§ WHAT TO PRODUCE:
Pick each line containing "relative" out of the records.

§ INFORMATION:
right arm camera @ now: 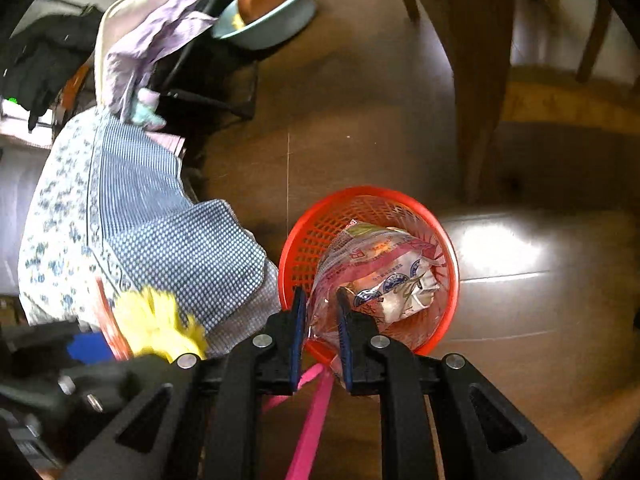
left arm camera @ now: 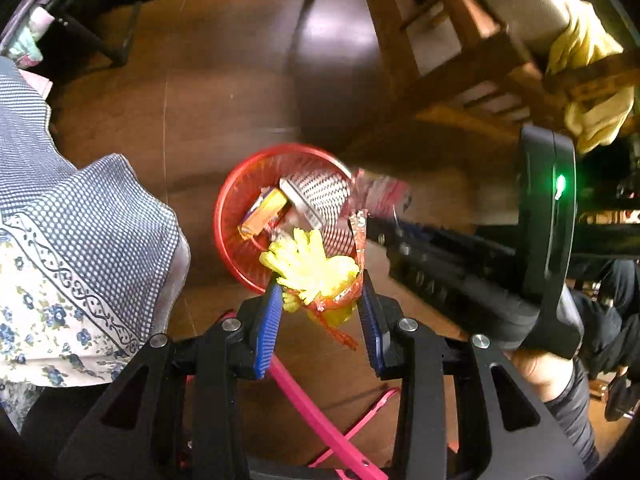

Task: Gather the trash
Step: 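Carry yarn and bag to the red wastebasket and open both grippers, then swing both tools back over the trash on the bed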

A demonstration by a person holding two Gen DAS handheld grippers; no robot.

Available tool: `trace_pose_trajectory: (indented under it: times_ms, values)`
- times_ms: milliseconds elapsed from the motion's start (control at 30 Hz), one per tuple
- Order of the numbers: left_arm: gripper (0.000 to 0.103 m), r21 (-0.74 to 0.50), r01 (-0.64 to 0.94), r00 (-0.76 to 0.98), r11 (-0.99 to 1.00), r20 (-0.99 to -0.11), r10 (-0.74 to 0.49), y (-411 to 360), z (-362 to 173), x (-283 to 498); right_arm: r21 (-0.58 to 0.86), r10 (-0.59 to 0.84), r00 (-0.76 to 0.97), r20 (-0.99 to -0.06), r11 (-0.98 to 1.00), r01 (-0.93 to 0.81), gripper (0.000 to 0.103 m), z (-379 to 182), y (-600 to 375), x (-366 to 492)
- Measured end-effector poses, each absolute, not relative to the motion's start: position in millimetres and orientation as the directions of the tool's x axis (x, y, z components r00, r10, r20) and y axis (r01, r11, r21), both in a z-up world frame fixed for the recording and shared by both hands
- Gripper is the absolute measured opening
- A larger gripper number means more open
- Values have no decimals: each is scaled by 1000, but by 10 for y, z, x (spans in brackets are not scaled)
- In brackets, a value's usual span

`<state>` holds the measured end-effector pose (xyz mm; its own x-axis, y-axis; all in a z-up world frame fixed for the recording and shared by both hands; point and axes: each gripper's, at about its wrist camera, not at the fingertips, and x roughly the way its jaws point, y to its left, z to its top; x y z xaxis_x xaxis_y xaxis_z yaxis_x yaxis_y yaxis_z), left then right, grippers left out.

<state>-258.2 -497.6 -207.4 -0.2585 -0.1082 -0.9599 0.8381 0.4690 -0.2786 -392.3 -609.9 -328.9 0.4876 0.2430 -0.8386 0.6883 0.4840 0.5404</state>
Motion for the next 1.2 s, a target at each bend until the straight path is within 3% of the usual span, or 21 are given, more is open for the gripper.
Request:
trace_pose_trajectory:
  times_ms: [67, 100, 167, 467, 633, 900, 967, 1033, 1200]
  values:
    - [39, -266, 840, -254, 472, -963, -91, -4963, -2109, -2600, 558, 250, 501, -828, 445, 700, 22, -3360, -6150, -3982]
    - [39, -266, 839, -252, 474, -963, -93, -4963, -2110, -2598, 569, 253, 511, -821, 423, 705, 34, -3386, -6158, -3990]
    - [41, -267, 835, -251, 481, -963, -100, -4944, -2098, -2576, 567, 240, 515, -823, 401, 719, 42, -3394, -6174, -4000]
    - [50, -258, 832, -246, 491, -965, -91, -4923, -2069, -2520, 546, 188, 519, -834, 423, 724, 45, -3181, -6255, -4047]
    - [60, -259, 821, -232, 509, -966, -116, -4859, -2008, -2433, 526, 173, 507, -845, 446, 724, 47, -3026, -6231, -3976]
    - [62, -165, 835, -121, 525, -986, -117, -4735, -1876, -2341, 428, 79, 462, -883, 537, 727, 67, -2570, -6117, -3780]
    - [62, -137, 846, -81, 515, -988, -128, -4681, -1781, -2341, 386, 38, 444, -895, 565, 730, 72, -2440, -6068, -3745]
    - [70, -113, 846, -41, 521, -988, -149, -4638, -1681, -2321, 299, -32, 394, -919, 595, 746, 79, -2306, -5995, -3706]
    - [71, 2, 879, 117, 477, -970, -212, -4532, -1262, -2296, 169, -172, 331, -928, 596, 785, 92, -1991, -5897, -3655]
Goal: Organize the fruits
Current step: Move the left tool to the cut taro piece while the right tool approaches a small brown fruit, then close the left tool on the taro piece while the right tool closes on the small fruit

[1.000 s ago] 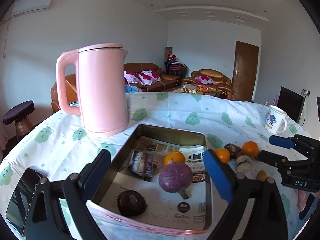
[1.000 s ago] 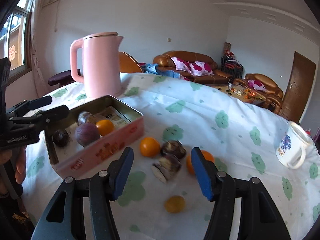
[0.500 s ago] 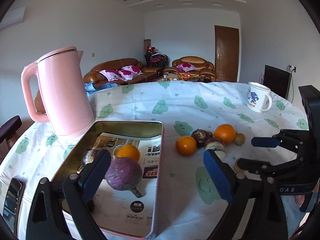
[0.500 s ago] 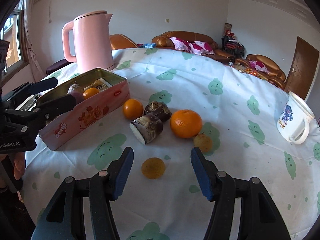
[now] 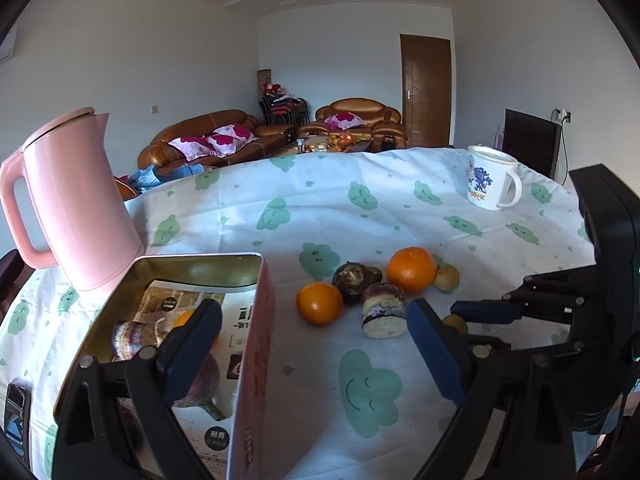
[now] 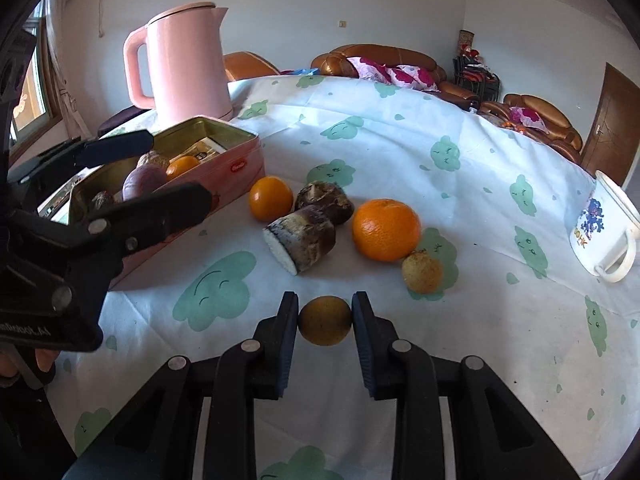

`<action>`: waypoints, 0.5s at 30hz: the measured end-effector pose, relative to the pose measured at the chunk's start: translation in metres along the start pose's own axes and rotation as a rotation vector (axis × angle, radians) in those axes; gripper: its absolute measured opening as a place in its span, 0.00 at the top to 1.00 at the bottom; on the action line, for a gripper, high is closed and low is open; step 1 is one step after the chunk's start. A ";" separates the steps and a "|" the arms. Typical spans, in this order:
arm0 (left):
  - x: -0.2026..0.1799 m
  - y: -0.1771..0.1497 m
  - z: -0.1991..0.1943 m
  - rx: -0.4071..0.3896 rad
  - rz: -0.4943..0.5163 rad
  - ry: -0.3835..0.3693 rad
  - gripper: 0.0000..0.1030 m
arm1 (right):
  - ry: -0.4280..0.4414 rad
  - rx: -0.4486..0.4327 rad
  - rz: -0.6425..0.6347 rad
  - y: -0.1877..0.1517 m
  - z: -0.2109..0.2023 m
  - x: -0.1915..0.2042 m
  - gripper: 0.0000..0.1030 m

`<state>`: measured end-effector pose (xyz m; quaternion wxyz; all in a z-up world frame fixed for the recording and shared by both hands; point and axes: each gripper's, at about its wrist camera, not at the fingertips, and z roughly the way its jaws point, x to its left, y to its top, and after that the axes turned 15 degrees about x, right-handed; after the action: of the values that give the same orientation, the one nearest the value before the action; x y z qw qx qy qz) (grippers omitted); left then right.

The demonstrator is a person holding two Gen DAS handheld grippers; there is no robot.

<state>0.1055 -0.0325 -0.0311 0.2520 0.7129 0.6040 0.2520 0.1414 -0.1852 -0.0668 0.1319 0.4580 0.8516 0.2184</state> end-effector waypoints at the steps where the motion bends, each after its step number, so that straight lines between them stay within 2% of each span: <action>1: -0.003 0.001 0.003 0.008 0.005 -0.009 0.08 | -0.010 -0.011 0.022 0.002 -0.001 -0.005 0.72; 4: -0.010 0.008 0.013 0.042 0.012 -0.046 0.12 | -0.047 -0.034 0.083 0.005 -0.005 -0.021 0.72; 7: -0.019 0.014 0.024 0.075 0.030 -0.080 0.21 | -0.054 -0.049 0.135 0.008 -0.006 -0.033 0.72; 9: -0.026 0.017 0.033 0.101 0.046 -0.091 0.32 | -0.061 -0.053 0.153 0.008 -0.005 -0.037 0.72; 11: -0.032 0.018 0.042 0.133 0.058 -0.110 0.38 | -0.054 -0.054 0.165 0.008 -0.003 -0.039 0.72; 15: -0.038 0.018 0.055 0.183 0.073 -0.114 0.44 | -0.057 -0.065 0.174 0.008 -0.004 -0.039 0.72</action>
<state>0.1500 -0.0754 -0.0623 0.2106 0.7677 0.5827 0.1638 0.1664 -0.2154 -0.0585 0.1511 0.5319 0.7969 0.2435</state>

§ EXERCISE SOLUTION:
- Measured end-effector poses, each absolute, not relative to the motion's start: position in millimetres and orientation as the directions of the tool's x axis (x, y, z components r00, r10, r20) and y axis (r01, r11, r21), both in a z-up world frame fixed for the recording and shared by both hands
`<action>`: waypoints, 0.5s at 30hz: the measured end-effector pose, relative to the pose measured at the chunk's start: translation in metres along the start pose's own axes and rotation as a rotation vector (axis × angle, radians) in those axes; gripper: its absolute measured opening as a place in its span, 0.00 at the top to 1.00 at the bottom; on the action line, for a gripper, high is closed and low is open; step 1 is one step after the chunk's start. A ";" separates the steps and a "|" the arms. Typical spans, in this order:

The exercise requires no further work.